• [SUPPLIED RECORDS]

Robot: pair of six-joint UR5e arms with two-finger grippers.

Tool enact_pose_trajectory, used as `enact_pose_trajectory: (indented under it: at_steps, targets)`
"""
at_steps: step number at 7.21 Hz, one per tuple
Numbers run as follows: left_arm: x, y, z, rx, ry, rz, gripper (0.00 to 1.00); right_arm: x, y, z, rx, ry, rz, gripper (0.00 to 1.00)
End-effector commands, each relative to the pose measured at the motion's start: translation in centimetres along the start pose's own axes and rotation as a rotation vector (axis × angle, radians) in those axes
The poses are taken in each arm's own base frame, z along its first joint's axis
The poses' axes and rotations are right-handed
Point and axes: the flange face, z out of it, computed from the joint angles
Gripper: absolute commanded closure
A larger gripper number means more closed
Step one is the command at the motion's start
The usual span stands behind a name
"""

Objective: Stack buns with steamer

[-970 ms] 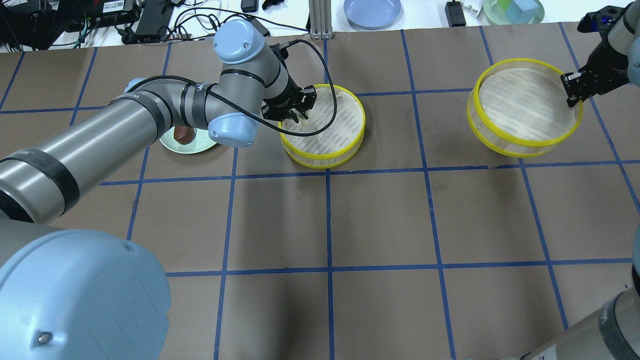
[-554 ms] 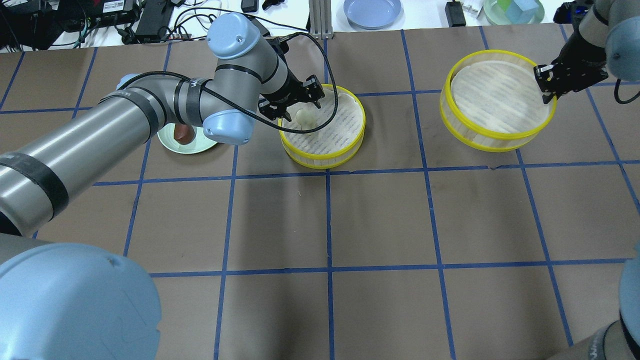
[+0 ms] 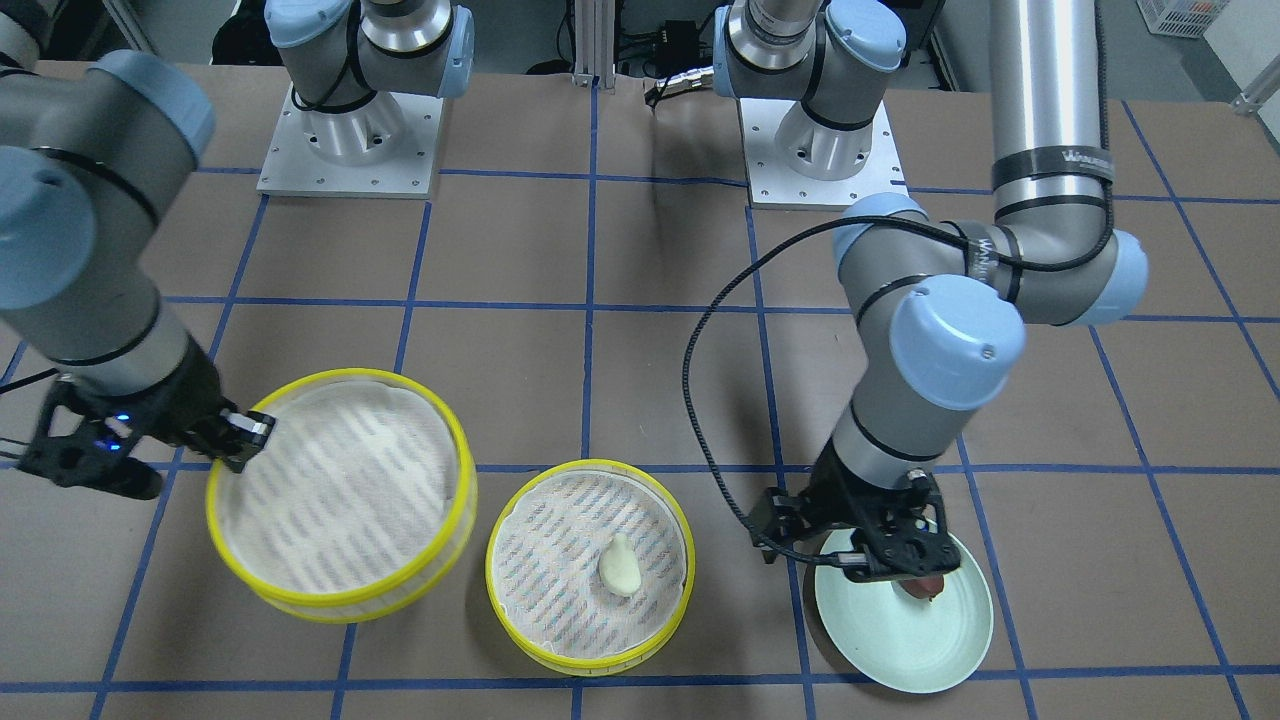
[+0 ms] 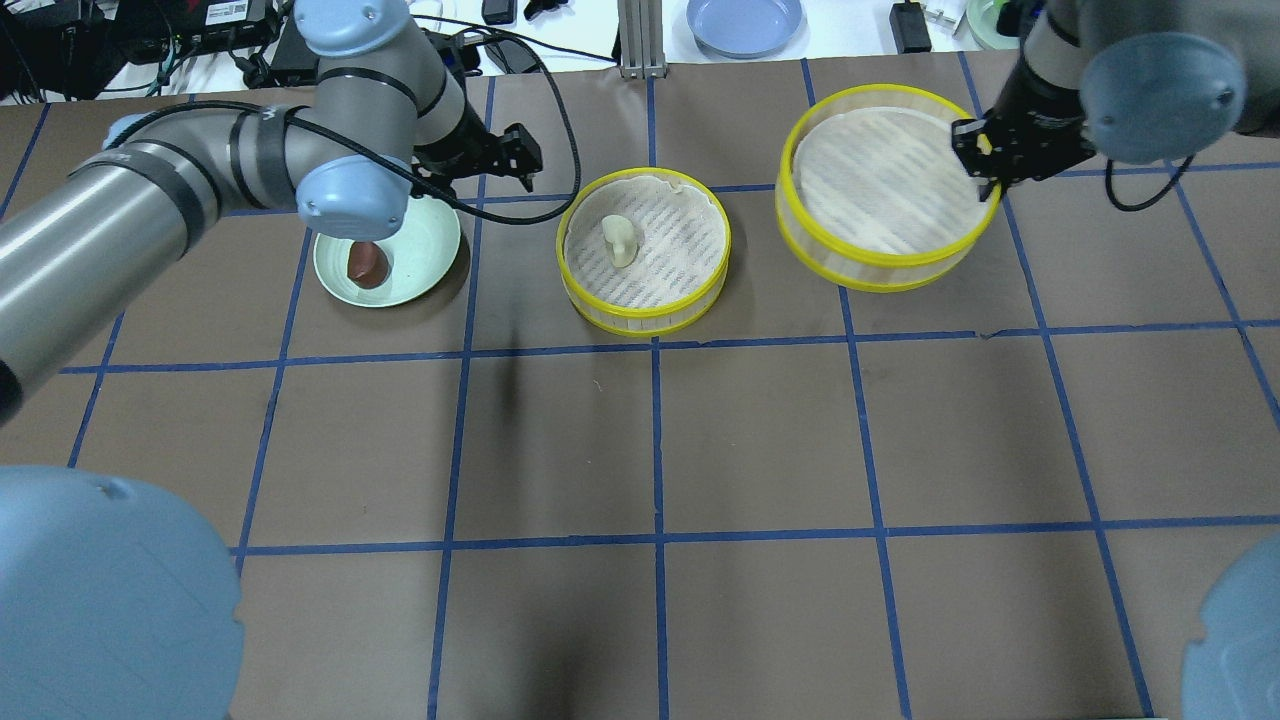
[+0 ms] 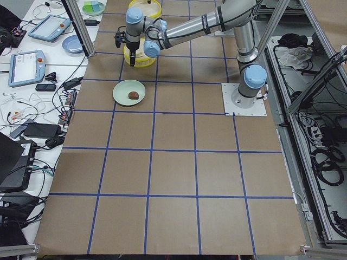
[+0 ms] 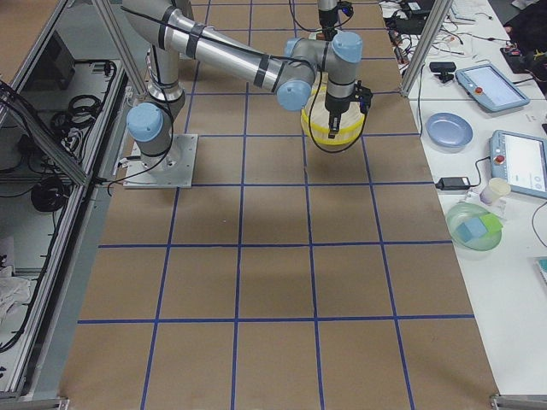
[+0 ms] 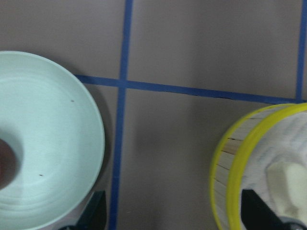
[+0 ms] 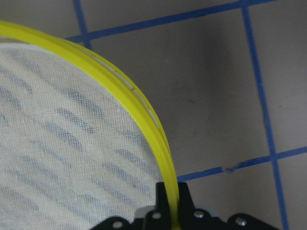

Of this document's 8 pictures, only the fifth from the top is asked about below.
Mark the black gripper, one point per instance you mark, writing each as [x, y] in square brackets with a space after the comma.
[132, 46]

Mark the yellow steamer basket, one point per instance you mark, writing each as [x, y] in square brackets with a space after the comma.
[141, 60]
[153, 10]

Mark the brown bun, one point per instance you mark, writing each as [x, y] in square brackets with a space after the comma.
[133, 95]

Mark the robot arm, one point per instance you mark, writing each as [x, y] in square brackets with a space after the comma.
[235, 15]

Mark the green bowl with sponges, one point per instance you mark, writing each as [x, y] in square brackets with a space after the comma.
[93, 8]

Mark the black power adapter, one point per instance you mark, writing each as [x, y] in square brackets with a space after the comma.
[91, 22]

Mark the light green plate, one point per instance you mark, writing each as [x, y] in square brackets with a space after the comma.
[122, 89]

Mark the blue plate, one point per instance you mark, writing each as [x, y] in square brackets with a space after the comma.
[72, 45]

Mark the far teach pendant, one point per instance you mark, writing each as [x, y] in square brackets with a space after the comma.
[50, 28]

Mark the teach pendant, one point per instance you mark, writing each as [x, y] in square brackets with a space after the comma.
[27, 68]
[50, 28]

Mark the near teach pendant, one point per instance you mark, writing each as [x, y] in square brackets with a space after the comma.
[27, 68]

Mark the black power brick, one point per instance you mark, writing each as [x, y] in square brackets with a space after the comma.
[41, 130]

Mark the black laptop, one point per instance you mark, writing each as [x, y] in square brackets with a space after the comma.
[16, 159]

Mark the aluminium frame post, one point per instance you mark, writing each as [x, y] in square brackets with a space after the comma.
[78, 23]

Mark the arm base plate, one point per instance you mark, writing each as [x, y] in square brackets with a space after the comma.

• [DIRECTIONS FOR THIS TASK] Copy each line of the data that contains the word "base", leaving the other lines out.

• [SOLUTION TO THIS PROBLEM]
The poses are taken in each arm's own base frame, z along its first joint's axis
Mark the arm base plate, one point per instance you mark, writing each as [x, y] in square brackets with a space after the comma.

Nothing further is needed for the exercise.